Harriet and Karel climbed slowly, followed by the children. They had eaten lunch, and Harriet had felt better, and then, as the square had begun to fill with tourists looking for a second sitting beneath the parasols, they had wandered away, down to Wenceslas Square again. Walking in the shade of the plane trees all along the pavement, Karel indicated buildings under wraps of heavy plastic sheeting, and they listened to the intermittent sound of hammering. Puffs of brick dust rose into the air, cranes swung over the rooftops.

At Harriet's request, he pointed out the place near the National Museum fountains, below the statue of Wenceslas, where Palach had stood with a can of petrol.

‘It is something of a shrine – there are usually candles and flowers.'

They looked. There were.

She said: ‘I had a poster of him above my desk. I must still have it somewhere.' They walked on, feeling the heat grow more intense; the pavements grew more crowded. The girls were flagging; she said, ‘Perhaps we shouldn't try to do too much. I made that mistake in Berlin.'

‘You have told me almost nothing of your time in Berlin.'

‘No.'

Couples were wandering hand in hand beneath the trees ahead of them, stopping every now and then for a drink, a kiss, a cigarette. Everyone smoked in Prague.

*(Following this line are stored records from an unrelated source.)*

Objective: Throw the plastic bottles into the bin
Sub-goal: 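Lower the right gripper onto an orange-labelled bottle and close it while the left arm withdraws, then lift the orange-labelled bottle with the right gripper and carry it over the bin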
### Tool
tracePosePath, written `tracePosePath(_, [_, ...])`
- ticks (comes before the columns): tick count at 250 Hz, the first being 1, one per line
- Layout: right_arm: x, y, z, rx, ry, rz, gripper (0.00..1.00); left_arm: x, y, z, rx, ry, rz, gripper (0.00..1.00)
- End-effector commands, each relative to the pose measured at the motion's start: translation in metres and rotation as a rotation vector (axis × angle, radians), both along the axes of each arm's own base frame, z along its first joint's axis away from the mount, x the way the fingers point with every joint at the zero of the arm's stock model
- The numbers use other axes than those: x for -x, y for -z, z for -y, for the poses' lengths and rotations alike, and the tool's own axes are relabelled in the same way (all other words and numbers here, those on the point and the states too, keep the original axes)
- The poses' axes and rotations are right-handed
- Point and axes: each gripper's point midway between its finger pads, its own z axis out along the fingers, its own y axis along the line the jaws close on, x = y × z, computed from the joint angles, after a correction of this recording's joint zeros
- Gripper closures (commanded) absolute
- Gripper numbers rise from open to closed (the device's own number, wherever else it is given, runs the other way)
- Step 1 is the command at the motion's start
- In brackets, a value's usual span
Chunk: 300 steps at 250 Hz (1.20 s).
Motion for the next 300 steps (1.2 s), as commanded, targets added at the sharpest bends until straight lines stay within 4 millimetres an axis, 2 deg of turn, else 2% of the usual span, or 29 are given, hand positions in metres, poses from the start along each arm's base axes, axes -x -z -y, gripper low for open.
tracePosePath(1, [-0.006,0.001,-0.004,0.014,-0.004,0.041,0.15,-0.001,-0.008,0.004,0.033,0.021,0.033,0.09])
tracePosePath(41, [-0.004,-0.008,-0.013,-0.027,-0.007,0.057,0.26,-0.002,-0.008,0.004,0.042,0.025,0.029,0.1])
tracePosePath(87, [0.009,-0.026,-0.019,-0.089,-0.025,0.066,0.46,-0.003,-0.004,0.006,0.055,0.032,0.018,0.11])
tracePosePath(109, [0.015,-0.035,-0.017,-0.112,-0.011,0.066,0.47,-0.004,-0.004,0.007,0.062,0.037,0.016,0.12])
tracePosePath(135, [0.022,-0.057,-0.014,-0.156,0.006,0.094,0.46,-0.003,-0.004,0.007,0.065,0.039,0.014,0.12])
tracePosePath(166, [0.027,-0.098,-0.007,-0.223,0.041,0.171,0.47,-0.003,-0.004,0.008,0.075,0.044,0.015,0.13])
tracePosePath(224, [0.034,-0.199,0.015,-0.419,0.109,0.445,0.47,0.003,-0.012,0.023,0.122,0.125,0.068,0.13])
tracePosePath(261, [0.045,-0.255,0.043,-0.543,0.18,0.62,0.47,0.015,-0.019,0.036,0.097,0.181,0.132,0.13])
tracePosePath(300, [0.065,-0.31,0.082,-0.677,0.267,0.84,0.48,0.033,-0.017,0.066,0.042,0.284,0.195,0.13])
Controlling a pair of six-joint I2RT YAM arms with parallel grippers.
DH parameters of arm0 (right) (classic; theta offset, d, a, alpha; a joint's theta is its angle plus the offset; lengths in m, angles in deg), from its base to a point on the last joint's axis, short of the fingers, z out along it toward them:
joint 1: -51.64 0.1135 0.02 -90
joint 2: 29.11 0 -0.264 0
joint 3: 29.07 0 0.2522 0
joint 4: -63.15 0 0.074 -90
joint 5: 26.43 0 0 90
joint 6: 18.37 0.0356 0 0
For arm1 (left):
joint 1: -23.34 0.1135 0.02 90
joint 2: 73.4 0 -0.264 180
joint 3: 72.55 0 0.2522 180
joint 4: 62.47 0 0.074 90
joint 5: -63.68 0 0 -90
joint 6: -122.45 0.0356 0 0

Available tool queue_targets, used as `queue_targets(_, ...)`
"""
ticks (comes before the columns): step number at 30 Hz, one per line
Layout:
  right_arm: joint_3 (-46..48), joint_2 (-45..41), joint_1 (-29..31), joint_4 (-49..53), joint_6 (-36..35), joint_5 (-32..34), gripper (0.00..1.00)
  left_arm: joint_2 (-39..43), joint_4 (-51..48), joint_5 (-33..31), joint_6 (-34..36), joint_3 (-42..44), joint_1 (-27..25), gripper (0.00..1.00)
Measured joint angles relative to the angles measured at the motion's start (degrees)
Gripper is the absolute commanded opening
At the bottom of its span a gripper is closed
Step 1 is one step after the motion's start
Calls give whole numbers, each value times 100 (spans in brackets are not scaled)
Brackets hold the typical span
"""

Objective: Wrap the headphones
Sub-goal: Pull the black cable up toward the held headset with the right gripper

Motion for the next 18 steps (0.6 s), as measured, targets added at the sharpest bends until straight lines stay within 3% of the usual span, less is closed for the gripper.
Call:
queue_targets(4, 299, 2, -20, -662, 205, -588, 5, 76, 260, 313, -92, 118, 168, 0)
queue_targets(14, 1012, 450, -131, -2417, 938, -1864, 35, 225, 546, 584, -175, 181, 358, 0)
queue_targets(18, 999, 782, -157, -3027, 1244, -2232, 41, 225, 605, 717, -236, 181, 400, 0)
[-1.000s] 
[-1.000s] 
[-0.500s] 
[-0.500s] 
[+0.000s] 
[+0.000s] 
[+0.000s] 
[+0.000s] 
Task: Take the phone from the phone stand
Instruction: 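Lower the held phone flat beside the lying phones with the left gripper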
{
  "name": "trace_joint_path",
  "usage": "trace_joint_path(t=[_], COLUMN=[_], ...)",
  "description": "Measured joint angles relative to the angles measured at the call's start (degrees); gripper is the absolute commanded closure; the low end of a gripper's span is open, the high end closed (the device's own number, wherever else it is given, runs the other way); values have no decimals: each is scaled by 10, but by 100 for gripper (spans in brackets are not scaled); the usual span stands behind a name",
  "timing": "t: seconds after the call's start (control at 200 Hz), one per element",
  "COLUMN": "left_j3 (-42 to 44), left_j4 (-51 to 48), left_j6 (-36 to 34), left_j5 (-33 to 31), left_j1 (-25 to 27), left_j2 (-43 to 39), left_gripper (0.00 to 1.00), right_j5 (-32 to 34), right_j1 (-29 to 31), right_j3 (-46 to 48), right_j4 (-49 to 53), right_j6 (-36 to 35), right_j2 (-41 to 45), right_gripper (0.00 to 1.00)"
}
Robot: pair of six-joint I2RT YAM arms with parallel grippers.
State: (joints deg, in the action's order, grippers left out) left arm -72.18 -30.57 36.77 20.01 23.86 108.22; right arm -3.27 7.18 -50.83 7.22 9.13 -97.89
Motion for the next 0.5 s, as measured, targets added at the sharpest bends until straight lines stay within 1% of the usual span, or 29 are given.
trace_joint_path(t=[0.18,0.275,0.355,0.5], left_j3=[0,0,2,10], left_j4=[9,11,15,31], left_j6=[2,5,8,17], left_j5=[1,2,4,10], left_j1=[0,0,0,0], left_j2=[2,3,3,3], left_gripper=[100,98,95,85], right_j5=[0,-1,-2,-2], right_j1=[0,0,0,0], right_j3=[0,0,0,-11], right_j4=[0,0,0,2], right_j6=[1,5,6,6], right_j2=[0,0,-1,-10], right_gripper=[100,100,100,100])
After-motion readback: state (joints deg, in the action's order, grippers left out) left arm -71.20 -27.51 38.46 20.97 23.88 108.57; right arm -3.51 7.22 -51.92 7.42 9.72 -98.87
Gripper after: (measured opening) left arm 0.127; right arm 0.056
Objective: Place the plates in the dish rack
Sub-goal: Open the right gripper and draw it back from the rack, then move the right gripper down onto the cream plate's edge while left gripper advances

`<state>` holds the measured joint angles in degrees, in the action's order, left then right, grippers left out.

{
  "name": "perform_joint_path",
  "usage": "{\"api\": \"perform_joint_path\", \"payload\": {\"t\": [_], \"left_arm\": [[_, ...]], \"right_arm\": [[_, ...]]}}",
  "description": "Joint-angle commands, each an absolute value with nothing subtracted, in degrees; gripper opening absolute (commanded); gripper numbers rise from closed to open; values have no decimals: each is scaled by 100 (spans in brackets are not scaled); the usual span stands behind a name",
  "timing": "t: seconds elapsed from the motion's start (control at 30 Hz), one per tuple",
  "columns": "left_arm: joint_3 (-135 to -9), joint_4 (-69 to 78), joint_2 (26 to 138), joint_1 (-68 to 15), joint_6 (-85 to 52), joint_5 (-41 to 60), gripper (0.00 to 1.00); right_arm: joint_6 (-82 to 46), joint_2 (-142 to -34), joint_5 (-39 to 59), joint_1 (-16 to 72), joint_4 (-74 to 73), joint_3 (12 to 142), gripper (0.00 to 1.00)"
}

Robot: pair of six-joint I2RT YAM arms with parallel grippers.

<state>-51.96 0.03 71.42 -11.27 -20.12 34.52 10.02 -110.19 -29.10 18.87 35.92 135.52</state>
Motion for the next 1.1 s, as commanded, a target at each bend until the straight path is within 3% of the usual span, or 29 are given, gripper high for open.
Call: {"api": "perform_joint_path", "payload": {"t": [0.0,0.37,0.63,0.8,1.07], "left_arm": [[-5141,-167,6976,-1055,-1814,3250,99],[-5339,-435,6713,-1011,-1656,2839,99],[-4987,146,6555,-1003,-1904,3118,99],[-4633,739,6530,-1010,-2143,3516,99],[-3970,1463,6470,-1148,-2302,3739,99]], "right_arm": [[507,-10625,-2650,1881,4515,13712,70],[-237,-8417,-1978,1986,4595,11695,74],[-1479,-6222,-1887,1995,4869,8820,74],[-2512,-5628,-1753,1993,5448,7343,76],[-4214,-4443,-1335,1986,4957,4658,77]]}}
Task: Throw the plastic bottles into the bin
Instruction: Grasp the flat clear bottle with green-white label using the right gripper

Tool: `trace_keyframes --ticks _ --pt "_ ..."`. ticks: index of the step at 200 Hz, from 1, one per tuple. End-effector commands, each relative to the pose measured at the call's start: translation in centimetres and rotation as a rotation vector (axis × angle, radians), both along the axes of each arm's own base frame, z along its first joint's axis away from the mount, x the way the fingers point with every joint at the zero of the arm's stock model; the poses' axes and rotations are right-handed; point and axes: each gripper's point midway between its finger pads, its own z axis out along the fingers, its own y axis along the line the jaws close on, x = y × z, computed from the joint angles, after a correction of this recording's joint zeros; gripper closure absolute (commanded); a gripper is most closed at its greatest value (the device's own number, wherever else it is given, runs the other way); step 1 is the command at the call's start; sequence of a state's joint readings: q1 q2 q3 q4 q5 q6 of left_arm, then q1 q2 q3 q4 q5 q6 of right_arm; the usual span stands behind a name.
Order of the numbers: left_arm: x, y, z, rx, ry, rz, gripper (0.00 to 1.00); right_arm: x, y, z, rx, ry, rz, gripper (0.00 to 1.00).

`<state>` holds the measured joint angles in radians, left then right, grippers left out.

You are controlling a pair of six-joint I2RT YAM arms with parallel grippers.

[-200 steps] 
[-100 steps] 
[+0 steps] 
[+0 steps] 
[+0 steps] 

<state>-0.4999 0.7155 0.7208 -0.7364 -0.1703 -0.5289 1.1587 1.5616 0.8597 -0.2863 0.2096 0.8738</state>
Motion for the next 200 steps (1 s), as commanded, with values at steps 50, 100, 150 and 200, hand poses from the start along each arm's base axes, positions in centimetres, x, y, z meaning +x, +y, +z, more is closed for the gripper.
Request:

She said: ‘It may sound silly, but this is a kind of pilgrimage for me – to come here and see all the places we saw on television.'

‘To make a piece of history come alive. It does not sound silly.'

‘Yes, but it's more than that. I looked for you, amongst all those crowds in the snow –'

‘Of course. If London had been on the television here, I also should look for you. It is natural to look for someone you know.' He smiled at her. ‘Naturally, you never see them.'

Harriet smiled back. They came to a wooden bench; they all sank on to it, watching the traffic go by. Harriet thought: he makes it sound as if I could be anyone – ‘It is natural to look for someone you know.' Was I just ‘someone'in those distant, happy days? Am I just ‘someone'now?